LLMs don't have perfect knowledge of Convex, so they require some prompting to help them along. This repo contains a set of prompts for coding a Convex backend, a set of human-curated solutions, and a script for evaluating the LLM's output.
pip install pdm
pdm install
npm install -g bun
bun install
echo "ANTHROPIC_API_KEY=<your ANTHROPIC_API_KEY>" > .env
echo "OPENAI_API_KEY=<your OPENAI_API_KEY>" >> .env
pdm run python runner/main.py --model=claude-3-5-sonnet-latest --generate-concurrency=1
You can also specify a test filter regex:
pdm run python runner/main.py --model=claude-3-5-sonnet-latest --generate-concurrency=1 --test-filter='.*data_modeling.*'
If you'd like to grade the evaluations again without regenerating them, run:
pdm run python runner/main.py --skip-generation
Grading writes out a JSON report in the output directory.

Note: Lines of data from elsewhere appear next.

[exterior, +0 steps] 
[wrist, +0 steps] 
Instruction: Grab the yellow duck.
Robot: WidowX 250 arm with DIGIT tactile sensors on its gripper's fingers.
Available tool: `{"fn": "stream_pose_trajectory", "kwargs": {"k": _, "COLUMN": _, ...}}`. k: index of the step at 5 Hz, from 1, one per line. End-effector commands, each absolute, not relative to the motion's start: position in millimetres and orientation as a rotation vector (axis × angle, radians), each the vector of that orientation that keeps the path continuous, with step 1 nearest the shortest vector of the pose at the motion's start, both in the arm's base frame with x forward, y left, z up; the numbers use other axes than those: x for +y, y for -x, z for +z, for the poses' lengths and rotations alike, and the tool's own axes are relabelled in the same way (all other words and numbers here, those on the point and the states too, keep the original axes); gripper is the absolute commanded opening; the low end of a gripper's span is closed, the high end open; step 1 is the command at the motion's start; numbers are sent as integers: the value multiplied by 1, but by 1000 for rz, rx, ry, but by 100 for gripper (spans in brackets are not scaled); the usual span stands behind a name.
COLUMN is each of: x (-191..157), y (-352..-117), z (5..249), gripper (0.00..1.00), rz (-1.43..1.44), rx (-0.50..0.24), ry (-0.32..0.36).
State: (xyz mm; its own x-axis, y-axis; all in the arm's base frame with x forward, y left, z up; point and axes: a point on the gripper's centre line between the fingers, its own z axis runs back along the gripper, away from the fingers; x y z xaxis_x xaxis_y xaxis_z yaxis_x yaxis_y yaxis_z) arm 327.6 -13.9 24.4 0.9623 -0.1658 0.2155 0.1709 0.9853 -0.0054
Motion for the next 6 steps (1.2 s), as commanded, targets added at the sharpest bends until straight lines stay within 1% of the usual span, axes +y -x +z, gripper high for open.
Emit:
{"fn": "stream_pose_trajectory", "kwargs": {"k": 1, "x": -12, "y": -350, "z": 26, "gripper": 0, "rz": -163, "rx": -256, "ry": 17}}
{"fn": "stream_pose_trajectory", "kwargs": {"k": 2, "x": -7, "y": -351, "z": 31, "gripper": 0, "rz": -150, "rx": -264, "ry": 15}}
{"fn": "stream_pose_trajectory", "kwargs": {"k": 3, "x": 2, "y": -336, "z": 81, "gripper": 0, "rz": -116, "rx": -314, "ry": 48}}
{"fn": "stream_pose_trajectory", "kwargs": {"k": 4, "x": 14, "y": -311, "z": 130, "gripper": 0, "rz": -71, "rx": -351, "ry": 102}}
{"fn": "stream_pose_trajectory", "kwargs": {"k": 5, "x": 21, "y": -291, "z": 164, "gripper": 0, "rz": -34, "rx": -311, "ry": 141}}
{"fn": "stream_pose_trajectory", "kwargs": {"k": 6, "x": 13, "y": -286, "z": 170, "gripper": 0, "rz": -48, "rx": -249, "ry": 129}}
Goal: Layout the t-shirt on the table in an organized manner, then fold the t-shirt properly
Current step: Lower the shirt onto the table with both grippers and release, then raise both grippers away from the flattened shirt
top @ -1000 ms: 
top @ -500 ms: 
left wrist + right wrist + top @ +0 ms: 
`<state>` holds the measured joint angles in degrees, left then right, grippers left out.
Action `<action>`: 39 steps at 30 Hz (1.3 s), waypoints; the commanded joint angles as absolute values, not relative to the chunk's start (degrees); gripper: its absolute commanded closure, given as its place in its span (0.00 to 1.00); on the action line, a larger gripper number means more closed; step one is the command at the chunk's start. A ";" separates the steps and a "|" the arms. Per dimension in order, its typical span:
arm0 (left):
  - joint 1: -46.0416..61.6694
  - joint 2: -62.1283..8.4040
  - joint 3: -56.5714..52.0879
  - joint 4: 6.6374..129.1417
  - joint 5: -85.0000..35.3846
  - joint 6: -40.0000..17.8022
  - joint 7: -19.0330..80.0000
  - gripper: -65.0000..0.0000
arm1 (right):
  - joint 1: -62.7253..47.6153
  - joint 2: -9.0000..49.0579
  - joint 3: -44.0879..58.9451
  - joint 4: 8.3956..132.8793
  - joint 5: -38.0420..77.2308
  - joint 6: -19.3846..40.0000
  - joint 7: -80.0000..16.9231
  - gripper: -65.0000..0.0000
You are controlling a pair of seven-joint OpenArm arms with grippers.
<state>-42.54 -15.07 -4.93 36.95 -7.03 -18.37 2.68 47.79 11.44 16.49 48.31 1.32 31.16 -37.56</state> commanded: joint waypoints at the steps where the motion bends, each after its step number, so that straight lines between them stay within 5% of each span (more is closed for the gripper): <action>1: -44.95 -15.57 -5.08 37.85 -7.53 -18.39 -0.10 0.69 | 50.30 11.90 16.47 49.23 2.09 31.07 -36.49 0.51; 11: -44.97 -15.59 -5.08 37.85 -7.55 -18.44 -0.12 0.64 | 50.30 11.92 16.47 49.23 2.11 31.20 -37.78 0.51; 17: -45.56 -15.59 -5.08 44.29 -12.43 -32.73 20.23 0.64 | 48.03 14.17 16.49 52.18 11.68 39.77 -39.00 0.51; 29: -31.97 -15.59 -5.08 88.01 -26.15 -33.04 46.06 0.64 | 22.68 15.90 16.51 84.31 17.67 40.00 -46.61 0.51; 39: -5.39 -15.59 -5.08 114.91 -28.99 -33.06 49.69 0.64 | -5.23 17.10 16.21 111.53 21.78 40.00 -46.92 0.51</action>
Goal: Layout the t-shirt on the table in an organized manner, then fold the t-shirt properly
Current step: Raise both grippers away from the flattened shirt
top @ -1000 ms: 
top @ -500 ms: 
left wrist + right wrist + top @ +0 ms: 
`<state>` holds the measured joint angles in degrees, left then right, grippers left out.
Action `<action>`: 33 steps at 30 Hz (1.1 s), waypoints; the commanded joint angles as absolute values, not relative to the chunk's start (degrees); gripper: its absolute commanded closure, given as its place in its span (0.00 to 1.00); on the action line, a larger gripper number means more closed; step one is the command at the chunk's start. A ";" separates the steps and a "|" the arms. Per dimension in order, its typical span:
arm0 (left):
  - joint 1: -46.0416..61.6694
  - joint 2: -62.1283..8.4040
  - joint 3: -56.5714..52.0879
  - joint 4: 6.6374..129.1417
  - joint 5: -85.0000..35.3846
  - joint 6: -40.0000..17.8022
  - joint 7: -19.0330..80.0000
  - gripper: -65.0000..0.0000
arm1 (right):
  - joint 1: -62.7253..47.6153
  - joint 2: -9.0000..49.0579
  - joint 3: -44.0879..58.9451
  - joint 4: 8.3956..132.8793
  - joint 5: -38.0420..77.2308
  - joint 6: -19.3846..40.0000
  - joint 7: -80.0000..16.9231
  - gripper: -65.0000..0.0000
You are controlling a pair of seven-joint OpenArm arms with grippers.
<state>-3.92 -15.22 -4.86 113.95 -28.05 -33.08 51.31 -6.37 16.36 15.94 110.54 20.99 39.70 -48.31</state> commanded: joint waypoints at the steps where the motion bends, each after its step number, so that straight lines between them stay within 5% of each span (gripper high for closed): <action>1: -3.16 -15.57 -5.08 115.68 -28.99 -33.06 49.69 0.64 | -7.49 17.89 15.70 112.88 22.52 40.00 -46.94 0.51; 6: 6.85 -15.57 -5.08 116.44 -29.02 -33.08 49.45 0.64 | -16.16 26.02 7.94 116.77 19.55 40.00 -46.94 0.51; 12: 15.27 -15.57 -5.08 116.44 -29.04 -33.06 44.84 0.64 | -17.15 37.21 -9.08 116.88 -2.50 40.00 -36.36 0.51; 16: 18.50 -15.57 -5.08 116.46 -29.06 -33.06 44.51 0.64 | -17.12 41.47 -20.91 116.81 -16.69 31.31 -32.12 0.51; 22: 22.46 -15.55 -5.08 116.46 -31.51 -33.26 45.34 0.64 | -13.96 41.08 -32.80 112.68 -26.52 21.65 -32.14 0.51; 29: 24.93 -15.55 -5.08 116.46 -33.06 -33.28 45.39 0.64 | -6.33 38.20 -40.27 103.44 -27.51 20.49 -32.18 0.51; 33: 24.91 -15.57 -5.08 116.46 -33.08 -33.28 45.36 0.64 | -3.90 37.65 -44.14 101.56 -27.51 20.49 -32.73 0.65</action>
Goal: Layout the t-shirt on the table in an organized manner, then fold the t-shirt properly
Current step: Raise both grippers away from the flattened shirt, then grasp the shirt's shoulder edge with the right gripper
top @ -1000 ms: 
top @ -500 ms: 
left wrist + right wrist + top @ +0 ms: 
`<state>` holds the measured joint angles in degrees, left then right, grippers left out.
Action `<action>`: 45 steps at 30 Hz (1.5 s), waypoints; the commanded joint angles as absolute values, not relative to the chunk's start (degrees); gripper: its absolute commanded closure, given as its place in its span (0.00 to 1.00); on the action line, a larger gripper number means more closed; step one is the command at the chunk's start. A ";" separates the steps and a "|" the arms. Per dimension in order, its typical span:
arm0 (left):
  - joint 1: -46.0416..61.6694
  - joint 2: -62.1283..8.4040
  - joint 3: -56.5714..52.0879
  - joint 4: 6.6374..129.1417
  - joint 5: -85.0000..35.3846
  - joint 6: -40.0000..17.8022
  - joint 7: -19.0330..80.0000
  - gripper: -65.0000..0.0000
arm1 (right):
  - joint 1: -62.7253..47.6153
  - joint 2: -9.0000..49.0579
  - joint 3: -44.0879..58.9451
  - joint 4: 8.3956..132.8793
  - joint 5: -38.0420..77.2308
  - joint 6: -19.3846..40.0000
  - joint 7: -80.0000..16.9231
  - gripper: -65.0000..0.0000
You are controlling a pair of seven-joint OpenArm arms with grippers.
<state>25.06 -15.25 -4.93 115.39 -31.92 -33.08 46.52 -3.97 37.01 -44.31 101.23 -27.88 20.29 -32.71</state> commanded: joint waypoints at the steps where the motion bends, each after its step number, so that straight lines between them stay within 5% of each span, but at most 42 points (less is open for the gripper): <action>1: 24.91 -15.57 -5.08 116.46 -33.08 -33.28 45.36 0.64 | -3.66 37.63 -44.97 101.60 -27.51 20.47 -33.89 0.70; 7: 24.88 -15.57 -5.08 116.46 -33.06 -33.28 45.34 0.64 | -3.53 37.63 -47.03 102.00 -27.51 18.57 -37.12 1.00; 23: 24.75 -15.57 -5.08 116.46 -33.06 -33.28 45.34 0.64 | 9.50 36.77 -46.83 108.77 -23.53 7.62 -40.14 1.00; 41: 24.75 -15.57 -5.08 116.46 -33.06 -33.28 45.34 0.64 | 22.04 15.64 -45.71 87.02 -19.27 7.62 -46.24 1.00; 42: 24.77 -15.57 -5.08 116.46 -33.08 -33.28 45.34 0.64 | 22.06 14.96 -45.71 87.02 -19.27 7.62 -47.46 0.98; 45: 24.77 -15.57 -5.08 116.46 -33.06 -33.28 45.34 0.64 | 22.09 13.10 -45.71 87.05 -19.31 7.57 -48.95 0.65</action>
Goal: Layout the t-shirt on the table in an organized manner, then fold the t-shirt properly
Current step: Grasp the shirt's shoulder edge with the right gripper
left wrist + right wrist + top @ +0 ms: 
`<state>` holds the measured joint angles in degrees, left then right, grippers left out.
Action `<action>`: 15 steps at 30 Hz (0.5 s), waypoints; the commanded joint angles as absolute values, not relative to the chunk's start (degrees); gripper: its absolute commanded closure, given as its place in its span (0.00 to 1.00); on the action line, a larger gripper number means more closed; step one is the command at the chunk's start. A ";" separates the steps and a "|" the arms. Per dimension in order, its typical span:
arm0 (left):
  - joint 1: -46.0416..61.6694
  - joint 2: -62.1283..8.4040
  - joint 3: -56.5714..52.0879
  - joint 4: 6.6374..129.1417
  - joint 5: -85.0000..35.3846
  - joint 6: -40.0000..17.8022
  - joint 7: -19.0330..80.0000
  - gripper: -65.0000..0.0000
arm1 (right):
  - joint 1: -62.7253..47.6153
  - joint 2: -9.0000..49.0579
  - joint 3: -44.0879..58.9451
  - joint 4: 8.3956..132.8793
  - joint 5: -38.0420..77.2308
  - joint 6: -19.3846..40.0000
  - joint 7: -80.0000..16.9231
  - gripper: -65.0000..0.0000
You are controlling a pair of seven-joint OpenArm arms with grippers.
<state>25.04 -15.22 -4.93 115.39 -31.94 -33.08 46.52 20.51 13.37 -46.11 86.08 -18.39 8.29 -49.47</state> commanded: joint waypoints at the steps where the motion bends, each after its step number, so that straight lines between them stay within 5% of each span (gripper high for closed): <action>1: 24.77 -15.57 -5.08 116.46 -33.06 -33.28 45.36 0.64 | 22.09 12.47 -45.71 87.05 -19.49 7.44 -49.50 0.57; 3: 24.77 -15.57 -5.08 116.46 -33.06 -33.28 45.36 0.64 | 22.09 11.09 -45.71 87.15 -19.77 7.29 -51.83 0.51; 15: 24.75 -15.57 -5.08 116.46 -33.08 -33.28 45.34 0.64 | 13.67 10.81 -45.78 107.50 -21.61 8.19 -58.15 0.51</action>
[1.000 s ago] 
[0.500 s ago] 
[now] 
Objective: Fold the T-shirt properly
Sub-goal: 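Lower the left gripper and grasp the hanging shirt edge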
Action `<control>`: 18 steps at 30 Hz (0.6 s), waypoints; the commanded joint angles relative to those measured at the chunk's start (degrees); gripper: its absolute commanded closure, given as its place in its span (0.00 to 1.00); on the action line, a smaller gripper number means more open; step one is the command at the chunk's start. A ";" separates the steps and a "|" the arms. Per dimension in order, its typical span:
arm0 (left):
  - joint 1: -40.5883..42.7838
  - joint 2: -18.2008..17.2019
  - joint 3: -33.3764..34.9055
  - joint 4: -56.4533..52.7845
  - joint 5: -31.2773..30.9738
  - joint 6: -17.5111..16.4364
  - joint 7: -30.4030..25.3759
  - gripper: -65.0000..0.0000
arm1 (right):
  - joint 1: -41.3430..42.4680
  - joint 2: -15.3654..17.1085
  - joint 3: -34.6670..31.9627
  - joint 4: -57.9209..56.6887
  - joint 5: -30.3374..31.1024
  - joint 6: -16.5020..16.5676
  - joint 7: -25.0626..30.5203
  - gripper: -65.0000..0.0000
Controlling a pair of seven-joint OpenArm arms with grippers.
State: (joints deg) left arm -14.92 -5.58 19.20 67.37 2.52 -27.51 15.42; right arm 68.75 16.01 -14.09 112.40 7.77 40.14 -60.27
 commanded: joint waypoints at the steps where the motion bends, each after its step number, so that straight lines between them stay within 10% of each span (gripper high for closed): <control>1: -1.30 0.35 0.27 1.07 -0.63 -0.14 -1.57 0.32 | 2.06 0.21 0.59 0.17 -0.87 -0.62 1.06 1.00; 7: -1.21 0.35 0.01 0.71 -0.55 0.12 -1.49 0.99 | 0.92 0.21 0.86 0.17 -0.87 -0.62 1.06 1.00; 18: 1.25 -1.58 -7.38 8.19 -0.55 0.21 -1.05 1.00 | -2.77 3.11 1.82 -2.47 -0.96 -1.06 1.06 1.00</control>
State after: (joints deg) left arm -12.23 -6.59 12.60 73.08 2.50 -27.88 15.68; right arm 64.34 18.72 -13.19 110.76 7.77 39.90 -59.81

You can also pretty print the report:
pdm run python runner/main.py --output-dir=output
pdm run python print_report.py output/report.json
There's also a Next app for viewing the report:
cd viewer
bun install
bun dev
pdm run python create_eval.py <name> <category>
For example, adding a new fundmentals eval for using HTTP actions and storage would be:
pdm run python create_eval.py http_actions_file_storage 000-fundamentals
Note that test or category names cannot contain dashes.